Go Watanabe, Light Difference – Face III
Urano Gallery; 21 January to 25 February

WATANABE, Go, Book, Floor and 22 Lights (2016), at Urano Gallery
With a lovingly fluid motion we are drawn in, delivered to and destabilised by the mesmerising video works of Go Watanabe at Urano Gallery. In the first room, three moving-images work to ingratiate their way into your inner ear through your open pupils, tugging at your sense of balance through a caressing liquidity of transitional flow. There is an overwhelming sense that we are being lulled into comfort while something sinister is planning our undoing. It is a languidly creepy show of the utmost appealing pull.
Two videos are actually one work – Book, Floor and 22 Lights – showing a looped tracking shot moving achingly slowly through an aisle in a university library. Occasionally, random floor tiles disappear, leaving a black void into an apparent basement devoid of light or, presumably, enlightenment. This puts the foundational base of this field of knowledge at risk of collapse into the abyss. And when you realise the books themselves are randomly disappearing, a deep seated fear trembles in your gut, as if the great fire of Alexandria that destroyed the ancient library is unfolding in exquisite sports-game slo-motion replay at the level of molecular disintegration.
On one channel, it’s as if we are walking into the library, while on the second channel it’s as if the library is moving toward us. In both, the shelves of books edge closer to the viewer and then move past the outer frame; and with the videos presented perpendicular to each other, the feeling of being surrounded by and simultaneously drawn into these library spaces is elevated to maximum effect. The layering of the shelves in space, the gaps between the aisles, and the rapidity or acceleration of their motion toward the camera, is such that it reads as virtual and ever-so-slightly off kilter to reality. This works to impose thoughts of a psychological library rather than an actual one, and amplifies the destabilising effect on the viewer’s balance in a room so dark you are already wary of stumbling. And then you start to wonder, is it worse to lose your own internal memory or for culture to lose its external one?

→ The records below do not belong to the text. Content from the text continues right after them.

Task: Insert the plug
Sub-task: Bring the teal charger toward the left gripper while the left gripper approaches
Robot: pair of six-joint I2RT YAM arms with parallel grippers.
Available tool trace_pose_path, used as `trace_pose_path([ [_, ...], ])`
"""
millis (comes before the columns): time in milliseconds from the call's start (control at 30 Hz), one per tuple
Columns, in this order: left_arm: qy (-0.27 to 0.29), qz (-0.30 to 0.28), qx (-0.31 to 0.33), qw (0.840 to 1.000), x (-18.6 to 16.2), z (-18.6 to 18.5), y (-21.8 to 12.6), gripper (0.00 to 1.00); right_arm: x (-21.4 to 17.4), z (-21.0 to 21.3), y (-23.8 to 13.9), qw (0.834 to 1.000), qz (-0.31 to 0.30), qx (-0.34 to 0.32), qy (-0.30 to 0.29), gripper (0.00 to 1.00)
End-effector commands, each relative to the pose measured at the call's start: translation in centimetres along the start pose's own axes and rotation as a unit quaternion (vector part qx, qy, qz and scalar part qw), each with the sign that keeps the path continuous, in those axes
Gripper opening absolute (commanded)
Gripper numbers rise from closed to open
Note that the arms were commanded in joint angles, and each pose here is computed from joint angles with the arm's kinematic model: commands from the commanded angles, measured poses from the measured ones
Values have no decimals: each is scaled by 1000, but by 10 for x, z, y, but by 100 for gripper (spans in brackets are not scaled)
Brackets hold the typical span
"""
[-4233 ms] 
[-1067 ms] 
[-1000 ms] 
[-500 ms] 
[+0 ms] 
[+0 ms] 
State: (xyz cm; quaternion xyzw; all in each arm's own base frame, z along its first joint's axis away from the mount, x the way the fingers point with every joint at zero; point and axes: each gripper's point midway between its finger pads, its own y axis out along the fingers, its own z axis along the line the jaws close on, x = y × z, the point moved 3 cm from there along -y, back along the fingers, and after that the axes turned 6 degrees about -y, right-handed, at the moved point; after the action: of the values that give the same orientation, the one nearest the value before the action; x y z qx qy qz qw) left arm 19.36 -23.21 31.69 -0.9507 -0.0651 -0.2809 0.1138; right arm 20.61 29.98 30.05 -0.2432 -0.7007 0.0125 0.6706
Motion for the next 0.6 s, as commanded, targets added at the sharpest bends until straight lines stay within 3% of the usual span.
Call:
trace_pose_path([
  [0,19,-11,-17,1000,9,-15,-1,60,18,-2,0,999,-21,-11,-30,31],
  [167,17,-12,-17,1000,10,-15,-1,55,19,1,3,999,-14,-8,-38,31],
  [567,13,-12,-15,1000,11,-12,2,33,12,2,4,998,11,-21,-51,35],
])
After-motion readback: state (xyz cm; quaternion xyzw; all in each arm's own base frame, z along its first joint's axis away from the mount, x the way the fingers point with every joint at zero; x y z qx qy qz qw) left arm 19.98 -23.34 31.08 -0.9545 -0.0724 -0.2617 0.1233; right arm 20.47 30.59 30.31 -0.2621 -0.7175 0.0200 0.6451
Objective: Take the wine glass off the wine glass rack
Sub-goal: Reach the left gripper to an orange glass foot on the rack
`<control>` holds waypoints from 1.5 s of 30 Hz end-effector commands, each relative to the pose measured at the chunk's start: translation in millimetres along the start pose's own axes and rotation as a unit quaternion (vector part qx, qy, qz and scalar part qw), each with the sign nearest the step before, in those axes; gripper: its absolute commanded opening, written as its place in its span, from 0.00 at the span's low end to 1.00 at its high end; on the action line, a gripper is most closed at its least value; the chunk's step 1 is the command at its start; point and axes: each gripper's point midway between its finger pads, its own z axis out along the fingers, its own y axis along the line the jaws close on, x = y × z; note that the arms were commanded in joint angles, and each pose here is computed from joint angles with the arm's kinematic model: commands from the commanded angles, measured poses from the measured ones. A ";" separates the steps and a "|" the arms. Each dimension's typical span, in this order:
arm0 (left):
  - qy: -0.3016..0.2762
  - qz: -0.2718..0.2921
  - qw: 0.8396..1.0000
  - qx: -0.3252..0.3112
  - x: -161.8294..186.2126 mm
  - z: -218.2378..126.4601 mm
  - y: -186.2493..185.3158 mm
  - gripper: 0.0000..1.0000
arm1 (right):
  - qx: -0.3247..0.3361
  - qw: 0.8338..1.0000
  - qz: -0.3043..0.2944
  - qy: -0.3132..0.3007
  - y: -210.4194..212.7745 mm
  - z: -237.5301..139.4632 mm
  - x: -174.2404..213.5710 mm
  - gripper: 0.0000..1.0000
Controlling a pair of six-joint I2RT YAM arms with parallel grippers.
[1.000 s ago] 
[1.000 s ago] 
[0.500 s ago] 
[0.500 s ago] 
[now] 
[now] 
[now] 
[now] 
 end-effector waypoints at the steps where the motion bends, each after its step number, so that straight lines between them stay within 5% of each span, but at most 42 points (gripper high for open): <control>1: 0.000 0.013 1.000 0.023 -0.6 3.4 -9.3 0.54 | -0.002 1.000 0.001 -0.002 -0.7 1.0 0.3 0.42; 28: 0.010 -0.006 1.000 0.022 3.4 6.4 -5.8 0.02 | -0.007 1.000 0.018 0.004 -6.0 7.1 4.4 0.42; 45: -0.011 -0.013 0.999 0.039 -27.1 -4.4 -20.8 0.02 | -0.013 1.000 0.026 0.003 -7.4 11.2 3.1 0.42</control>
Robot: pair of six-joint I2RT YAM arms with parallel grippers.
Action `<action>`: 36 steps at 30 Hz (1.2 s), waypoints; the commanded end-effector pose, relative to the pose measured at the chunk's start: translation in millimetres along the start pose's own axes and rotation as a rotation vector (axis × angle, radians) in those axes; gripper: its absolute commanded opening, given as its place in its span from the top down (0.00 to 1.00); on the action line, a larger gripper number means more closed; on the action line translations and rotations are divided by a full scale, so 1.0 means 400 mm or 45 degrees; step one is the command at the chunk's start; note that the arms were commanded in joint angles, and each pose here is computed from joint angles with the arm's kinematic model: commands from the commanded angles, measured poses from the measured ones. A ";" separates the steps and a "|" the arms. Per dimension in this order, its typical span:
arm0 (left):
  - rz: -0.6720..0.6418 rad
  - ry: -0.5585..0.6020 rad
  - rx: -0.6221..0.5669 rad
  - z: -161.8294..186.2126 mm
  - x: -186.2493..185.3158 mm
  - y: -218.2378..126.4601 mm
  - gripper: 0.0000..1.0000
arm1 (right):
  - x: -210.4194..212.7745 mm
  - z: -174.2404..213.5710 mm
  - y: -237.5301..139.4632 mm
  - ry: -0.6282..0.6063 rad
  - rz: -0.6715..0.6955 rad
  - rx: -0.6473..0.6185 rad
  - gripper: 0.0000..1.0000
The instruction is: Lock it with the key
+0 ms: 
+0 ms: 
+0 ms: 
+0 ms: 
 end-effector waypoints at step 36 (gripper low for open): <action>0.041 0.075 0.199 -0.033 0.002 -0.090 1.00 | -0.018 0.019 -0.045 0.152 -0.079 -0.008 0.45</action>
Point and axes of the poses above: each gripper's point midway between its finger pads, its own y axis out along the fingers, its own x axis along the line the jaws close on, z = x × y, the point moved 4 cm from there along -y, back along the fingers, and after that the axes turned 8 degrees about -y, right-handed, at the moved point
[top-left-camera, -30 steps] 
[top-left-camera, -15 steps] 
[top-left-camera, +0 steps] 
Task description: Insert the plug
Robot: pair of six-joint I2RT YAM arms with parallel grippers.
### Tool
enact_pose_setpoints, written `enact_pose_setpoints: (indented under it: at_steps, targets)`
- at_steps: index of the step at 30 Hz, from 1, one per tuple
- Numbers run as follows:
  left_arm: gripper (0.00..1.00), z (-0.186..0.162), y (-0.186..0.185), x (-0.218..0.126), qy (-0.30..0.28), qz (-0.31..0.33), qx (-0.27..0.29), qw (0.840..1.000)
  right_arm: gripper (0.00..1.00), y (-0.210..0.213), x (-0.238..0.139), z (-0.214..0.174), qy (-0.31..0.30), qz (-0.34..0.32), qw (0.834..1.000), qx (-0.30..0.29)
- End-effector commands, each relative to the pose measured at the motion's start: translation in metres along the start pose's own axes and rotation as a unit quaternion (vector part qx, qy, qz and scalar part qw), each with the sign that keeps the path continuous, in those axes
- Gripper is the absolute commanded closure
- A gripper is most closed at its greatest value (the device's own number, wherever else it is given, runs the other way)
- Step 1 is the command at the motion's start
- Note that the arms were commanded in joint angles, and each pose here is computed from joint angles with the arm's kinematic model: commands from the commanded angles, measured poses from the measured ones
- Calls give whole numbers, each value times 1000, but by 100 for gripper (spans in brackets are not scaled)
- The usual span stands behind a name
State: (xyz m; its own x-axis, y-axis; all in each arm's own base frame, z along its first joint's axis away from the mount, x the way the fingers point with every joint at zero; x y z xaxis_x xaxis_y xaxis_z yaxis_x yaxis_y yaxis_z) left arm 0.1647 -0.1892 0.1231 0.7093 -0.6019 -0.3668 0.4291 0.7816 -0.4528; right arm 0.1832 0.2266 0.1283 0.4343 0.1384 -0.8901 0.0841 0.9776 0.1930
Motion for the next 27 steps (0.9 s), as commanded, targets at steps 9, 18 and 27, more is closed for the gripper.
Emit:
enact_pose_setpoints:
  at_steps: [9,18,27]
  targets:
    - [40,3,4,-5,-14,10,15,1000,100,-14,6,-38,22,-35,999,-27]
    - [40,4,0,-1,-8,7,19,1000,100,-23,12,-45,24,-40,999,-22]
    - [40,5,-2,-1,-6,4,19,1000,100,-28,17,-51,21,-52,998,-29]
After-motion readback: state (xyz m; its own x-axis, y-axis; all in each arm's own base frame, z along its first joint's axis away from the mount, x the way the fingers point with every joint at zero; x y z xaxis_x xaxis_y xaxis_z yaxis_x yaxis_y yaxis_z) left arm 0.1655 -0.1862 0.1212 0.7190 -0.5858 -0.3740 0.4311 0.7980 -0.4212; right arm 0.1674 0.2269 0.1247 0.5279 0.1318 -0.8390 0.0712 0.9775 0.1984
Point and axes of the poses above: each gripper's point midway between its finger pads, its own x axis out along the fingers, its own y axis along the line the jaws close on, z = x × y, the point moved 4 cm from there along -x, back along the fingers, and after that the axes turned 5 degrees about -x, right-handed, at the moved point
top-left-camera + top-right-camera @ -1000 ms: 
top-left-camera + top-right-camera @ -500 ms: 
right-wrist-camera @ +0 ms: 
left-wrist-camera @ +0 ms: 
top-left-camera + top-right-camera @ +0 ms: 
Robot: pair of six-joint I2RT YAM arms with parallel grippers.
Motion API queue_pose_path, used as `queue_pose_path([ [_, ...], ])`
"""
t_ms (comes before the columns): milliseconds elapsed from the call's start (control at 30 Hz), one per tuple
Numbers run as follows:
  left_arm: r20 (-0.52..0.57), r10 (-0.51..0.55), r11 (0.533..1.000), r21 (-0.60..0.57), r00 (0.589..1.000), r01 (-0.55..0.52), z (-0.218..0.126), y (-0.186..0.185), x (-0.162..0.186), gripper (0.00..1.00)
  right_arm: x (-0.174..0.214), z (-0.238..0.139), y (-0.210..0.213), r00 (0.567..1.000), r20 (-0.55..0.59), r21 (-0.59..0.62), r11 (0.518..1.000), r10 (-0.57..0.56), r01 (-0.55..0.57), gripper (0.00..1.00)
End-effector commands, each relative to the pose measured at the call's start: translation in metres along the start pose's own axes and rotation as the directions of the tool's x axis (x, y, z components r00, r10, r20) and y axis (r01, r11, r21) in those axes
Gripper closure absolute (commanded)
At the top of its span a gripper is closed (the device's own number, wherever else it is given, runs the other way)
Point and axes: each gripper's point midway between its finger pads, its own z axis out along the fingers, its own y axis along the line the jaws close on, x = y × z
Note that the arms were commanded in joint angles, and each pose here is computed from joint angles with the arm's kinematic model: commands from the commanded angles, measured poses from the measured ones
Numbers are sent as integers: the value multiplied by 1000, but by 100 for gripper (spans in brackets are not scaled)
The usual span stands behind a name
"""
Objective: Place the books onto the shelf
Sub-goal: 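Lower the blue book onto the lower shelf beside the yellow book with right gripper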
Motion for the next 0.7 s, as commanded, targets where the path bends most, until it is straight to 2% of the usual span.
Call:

WATANABE, Go, showing at Urano Gallery
The third video piece is another delicate work of transition and impending anticipation. It is a moving image that never really moves, constantly toying with your perception and making you question the most obvious vision in front of your eyes. A pile of mostly grey-tone fabric sits vertically on screen, about a third of the way in from the right. And that is all there is. Only, almost imperceptible changes in tone take place over the course of ten minutes or so. It barely registers but you can tell something is afoot. Your mind scrambles for patterns of recognition, mostly turning to figurative allusions as a result of the form of the image. Faces come and go, cartoonish, is that a samurai? But you know it is just the same pile of fabric – wait, did that piece move? No. Then, over time, you realise the dozen or so layers are individually, ever so gradually and occasionally changing from light-grey to dark-grey and vice versa. A quite simple work with the most infuriating and yet tantalising glimpses of something somewhere almost but never quite just about on the tip of the tongue out of reach oh my god yes.

WATANABE, Go at Urano Gallery
In the smaller room a suite of images – possibly paintings, possibly digital images, nothing is discernibly real at this point – shows empty rooms with ethereal light pouring in, as if at dusk. Another set of three paintings appear to show moonlight shadows of window panes on darkened carpet. They are the quiet moments, the non-human occasions of presence in the most human of spaces. Domestic and still, bereft of life but somehow pregnant with the moment. They are sets for action, either just recently having taken place or about to stir. It could be the most simple of acts, someone about to close a curtain or turn on a TV, or it could be something far more sinister. And it is in this state of tension that we lurk, ungrounded and open, wondering whether we are inside a space or inside our heads. Never sure if one or the other is the safest place to be.